» **PROBLEM REQUIREMENTS**: Read the lines below, and copy any that contain the string "aluminium".

» **DATA UNDER STUDY**:

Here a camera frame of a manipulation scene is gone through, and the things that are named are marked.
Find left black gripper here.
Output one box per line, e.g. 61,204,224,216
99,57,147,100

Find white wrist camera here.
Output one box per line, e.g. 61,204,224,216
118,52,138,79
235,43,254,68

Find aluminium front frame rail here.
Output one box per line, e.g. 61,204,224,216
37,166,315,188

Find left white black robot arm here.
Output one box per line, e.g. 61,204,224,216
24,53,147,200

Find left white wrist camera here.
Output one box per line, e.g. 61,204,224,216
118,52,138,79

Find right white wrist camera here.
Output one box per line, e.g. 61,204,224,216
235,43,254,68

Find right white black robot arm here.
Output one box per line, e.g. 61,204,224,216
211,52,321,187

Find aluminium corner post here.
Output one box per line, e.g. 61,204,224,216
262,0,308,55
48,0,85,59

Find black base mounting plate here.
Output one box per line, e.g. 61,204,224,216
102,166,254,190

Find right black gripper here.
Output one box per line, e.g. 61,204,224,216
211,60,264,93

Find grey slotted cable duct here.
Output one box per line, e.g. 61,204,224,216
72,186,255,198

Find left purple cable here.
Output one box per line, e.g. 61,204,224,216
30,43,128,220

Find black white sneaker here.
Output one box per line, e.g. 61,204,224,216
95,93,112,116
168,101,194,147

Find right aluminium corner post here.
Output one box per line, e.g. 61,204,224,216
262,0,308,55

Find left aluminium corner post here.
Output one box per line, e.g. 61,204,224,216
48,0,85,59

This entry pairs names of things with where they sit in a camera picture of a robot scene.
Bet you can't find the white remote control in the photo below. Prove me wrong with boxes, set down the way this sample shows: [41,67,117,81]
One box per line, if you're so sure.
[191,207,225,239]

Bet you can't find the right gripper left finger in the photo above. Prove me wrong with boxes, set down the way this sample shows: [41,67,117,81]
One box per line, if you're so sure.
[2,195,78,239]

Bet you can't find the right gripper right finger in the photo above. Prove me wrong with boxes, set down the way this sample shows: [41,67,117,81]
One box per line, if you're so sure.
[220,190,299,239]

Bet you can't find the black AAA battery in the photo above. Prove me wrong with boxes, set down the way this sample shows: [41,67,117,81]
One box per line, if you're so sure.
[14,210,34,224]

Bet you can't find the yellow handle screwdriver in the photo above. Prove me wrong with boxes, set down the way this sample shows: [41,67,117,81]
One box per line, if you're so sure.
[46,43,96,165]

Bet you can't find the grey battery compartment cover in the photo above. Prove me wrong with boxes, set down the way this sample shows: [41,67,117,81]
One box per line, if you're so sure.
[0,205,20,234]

...

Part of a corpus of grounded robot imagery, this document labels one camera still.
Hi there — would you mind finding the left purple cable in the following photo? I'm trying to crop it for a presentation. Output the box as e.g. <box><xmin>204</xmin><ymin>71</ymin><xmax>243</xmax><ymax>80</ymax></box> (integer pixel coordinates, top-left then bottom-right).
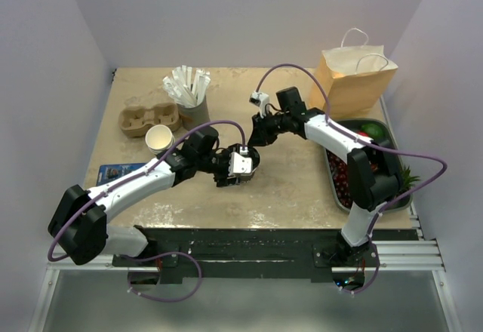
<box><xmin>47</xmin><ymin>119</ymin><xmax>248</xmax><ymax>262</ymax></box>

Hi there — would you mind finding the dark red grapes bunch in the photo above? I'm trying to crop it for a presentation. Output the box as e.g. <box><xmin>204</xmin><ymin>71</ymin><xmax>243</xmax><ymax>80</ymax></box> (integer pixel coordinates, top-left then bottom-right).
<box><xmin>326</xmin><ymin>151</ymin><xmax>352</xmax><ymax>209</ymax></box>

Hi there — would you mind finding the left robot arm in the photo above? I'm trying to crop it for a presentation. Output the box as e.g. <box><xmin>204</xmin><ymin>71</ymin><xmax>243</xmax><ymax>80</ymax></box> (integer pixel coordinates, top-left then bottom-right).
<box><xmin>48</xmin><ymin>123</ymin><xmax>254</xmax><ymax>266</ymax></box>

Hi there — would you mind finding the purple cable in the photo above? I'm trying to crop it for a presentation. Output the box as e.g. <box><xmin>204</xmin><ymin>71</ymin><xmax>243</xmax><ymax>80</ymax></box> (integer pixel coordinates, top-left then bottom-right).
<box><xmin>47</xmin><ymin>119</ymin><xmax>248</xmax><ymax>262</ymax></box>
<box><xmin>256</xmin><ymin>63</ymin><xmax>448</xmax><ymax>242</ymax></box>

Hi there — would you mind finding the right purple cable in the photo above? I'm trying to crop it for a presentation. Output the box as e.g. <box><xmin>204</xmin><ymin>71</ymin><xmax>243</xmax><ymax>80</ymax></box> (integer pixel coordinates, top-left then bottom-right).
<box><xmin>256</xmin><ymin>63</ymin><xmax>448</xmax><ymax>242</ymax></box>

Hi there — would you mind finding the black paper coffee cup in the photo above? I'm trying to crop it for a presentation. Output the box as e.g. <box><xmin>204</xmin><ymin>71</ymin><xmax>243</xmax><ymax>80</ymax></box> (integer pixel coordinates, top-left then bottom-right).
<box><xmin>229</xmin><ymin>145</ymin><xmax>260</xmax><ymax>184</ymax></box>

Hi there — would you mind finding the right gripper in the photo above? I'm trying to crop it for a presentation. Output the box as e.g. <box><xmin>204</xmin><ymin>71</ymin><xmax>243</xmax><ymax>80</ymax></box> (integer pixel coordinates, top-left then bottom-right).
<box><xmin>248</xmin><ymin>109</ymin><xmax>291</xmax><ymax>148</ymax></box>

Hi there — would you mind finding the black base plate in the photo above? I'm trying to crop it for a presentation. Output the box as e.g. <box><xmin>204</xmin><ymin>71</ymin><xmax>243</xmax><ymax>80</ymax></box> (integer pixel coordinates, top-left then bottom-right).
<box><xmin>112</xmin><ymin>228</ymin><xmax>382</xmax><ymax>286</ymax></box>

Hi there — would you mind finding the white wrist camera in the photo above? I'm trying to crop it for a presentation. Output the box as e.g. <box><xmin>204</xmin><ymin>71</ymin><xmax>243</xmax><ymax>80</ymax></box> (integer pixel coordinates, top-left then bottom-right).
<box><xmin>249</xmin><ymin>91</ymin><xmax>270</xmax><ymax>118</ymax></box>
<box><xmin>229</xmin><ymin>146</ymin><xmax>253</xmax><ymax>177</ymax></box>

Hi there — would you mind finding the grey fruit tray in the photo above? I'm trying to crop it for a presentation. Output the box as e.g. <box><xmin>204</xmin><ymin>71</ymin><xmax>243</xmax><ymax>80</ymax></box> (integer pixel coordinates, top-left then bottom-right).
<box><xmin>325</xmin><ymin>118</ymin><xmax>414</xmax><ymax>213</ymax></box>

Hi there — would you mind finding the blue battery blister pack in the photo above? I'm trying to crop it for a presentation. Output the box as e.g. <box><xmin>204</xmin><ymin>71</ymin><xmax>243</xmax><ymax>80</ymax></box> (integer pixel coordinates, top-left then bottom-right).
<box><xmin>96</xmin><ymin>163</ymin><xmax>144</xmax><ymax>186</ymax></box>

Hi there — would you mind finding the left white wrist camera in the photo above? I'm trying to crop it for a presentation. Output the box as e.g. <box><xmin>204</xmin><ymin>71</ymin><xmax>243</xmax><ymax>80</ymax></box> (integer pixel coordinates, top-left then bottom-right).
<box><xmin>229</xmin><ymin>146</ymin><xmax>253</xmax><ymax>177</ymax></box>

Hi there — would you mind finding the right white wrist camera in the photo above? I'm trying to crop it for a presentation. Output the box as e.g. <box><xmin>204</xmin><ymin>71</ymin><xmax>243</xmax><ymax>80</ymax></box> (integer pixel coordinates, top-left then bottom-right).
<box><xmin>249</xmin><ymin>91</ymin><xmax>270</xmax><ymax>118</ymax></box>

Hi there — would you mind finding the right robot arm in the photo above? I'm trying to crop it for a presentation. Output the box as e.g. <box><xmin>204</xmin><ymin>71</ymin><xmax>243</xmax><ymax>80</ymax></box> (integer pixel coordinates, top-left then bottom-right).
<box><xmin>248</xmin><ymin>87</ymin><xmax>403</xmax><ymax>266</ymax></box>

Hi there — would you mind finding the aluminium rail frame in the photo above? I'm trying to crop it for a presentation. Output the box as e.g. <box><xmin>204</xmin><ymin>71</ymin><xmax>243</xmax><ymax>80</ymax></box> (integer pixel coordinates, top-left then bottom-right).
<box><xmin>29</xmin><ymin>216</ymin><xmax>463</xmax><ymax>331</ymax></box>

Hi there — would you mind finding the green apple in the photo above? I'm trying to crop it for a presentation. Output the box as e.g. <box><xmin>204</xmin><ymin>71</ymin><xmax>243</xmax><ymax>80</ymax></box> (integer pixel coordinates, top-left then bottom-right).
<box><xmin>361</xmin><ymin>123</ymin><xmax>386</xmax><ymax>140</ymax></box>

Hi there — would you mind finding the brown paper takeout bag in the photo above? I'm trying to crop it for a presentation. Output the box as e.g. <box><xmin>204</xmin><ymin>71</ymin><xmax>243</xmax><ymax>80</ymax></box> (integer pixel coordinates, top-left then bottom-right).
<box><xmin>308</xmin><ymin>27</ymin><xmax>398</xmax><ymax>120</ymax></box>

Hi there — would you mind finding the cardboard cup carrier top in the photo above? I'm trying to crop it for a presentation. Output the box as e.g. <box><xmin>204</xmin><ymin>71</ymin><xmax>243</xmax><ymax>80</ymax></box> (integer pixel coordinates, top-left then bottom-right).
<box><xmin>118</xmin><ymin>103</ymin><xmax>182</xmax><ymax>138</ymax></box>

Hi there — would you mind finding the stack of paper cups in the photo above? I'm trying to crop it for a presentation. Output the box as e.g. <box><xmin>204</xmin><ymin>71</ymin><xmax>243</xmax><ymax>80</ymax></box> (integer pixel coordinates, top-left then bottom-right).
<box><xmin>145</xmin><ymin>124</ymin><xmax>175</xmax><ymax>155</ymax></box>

» **SOLVED EXERCISE**:
Find aluminium front frame rail here.
Find aluminium corner post here.
Find right aluminium corner post here.
Find left aluminium corner post here.
Hi there — would you mind finding the aluminium rail frame in the photo above? I'm trying to crop it for a presentation. Output the box as e.g. <box><xmin>204</xmin><ymin>71</ymin><xmax>243</xmax><ymax>80</ymax></box> (integer pixel coordinates, top-left then bottom-right).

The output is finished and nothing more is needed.